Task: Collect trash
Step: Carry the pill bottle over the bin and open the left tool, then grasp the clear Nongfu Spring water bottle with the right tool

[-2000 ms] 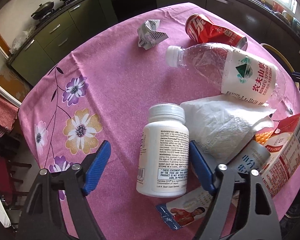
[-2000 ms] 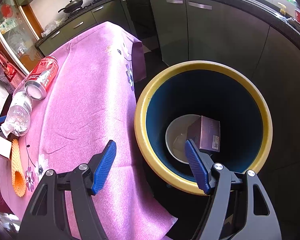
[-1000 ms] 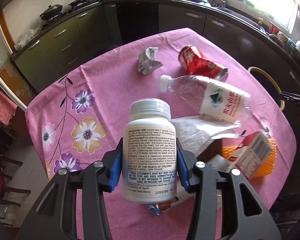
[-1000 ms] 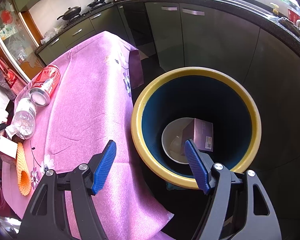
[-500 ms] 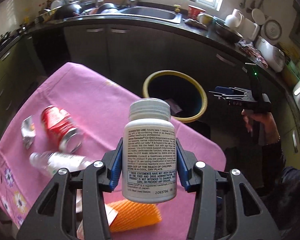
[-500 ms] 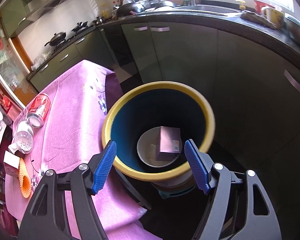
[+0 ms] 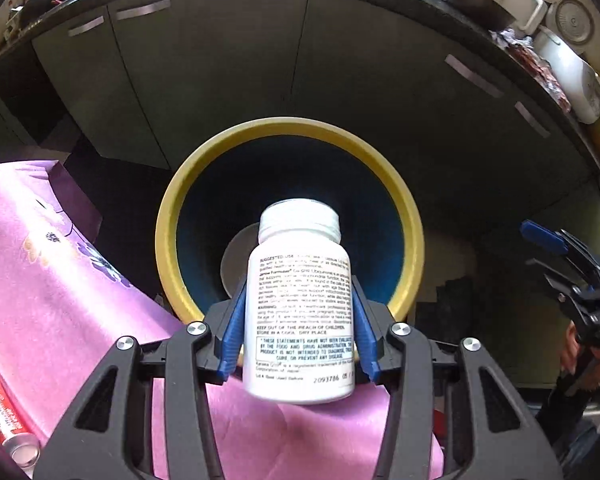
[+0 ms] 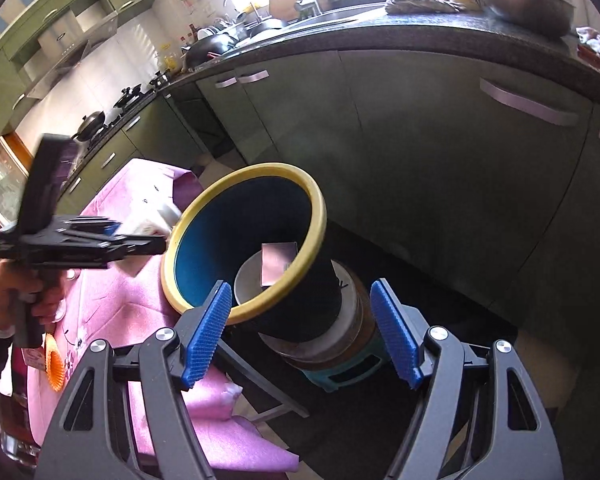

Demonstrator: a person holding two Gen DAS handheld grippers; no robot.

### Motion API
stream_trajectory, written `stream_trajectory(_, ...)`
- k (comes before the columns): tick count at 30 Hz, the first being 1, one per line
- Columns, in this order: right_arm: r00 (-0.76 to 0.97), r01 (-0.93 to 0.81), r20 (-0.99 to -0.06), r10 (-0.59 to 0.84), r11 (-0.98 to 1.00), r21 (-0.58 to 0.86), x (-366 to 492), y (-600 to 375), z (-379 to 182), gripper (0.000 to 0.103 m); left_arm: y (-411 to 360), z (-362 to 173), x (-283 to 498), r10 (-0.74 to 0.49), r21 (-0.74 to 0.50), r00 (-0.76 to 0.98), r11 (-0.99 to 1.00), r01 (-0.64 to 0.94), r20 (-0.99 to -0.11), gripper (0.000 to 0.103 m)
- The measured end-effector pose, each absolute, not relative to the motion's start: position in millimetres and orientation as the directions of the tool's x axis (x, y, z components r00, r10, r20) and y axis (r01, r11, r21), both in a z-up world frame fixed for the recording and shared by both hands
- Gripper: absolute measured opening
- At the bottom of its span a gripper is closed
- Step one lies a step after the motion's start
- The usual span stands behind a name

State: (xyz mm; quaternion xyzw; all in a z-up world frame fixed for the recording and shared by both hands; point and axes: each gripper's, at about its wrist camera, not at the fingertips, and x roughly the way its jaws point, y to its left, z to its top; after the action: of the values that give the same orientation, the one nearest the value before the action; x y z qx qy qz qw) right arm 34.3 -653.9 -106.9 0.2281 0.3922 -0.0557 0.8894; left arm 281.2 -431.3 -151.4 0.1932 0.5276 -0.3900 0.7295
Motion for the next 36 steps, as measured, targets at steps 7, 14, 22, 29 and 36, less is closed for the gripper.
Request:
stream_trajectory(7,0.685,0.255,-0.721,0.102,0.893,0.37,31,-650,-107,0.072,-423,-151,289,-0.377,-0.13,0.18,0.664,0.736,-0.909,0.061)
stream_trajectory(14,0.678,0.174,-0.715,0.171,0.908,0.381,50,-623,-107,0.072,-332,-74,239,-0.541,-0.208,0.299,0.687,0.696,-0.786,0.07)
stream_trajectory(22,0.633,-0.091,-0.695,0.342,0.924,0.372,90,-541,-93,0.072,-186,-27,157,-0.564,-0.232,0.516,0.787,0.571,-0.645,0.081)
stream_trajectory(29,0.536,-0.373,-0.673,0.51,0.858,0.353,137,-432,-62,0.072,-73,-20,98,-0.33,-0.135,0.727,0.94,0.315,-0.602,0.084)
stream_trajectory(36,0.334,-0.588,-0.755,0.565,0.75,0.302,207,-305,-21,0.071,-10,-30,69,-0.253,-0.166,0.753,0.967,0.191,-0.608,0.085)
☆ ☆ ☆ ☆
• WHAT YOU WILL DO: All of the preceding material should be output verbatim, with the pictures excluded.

• PROBLEM SOLUTION:
Task: Collect trash
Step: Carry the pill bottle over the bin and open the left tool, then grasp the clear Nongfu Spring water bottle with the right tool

[-2000 ms] 
[-2000 ms] 
[-1000 ms] 
[-1000 ms] 
[-500 ms] 
[-500 ms] 
[+0 ms] 
[+0 ms] 

Demonstrator: a person holding two Gen DAS handheld grippers; no robot.

### Motion API
stream_trajectory, written `stream_trajectory(_, ...)`
- k (comes before the columns): tick count at 30 Hz, the first being 1, one per line
- Columns, in this order: right_arm: r00 (-0.76 to 0.97), r01 (-0.93 to 0.81), r20 (-0.99 to -0.06), r10 (-0.59 to 0.84), r11 (-0.98 to 1.00), r21 (-0.58 to 0.86), x (-366 to 492), y (-600 to 375), z (-379 to 182), gripper (0.000 to 0.103 m); left_arm: y (-411 to 360), z (-362 to 173), x (-283 to 498), r10 (-0.74 to 0.49), r21 (-0.74 to 0.50), r00 (-0.76 to 0.98), r11 (-0.99 to 1.00), r01 (-0.64 to 0.94), r20 (-0.99 to -0.11), gripper (0.000 to 0.103 m)
- The measured end-effector pose, each absolute, not relative to the motion's start: position in millimetres and orientation as the directions of the tool's x axis (x, y, z components r00, r10, r20) and y axis (r01, r11, r21), both in a z-up world frame fixed for the recording and shared by both hands
- Gripper: absolute measured opening
- At the bottom of its span a gripper is closed
- Step one lies a step after the motion's start
- The usual span stands behind a name

State: (xyz mm; quaternion xyzw; all in a z-up world frame fixed for the recording and shared by both hands; point and axes: each gripper's, at about its wrist camera, not at the fingertips, and x roughly the way its jaws point, y to its left, z to its top; after the action: of the values that give the same orientation, the one nearest the value before the action; x y z qx qy qz qw) right arm 34.3 -653.9 -106.9 0.2281 0.3922 -0.0557 0.8894; left arm 281.2 -431.3 -151.4 0.1932 0.5276 -0.3900 0.7295
Motion for the next 36 steps, as measured, targets at steps 7, 14, 22, 29 and 36, less is closed for the gripper.
Request:
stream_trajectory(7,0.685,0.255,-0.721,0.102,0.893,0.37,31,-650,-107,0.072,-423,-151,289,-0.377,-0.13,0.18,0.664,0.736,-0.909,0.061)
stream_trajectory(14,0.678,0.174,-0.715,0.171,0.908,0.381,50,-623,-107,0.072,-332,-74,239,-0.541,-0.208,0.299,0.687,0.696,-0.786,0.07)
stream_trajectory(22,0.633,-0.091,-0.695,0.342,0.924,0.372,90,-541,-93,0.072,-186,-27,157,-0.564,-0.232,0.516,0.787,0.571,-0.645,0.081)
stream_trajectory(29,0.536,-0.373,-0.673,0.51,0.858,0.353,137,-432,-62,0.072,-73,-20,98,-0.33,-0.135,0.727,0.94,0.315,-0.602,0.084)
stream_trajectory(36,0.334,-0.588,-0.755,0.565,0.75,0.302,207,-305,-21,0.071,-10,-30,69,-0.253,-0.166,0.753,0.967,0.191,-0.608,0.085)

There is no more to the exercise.